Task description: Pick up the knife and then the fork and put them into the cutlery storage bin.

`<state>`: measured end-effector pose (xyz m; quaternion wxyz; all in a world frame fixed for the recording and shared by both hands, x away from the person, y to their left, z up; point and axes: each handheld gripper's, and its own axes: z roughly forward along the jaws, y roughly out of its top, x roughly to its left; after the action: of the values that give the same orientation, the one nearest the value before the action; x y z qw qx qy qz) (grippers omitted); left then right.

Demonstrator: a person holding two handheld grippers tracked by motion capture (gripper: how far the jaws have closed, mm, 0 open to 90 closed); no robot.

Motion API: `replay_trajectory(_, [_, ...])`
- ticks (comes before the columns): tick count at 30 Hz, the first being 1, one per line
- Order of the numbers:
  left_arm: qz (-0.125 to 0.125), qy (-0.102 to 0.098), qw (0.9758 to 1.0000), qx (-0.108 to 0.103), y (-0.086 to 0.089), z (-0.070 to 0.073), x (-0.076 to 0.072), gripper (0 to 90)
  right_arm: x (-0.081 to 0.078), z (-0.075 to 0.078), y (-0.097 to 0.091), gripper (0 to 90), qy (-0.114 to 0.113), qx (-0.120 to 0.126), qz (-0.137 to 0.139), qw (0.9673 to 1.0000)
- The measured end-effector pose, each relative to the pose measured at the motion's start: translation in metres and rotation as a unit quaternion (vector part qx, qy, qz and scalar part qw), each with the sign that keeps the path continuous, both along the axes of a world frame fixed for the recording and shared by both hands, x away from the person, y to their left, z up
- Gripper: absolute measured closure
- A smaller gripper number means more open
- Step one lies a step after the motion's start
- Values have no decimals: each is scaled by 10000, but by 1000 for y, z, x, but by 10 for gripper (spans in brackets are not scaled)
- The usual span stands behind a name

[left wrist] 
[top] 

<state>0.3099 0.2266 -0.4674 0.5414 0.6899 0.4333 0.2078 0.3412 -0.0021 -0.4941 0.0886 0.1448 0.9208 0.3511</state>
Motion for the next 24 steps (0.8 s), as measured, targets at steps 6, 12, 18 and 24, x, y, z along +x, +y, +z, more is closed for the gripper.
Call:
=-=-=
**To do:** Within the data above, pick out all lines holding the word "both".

**Output for this task:**
`<state>`: measured end-effector pose (xyz m; quaternion wxyz; all in a world frame fixed for the recording and shared by both hands, x away from the person, y to their left, z up; point and axes: each handheld gripper's, and its own axes: z roughly forward along the jaws, y roughly out of its top, x roughly to its left; after the action: of the values that give the same orientation, the one nearest the value before the action; x y z qw qx qy qz) (grippers omitted); left then right.
- The measured end-effector pose, each relative to the pose measured at the motion's start: translation in metres and rotation as a unit quaternion (vector part qx, qy, qz and scalar part qw), each with the sign that keeps the path continuous, both along the axes of a world frame fixed for the recording and shared by both hands, x away from the person, y to their left, z up

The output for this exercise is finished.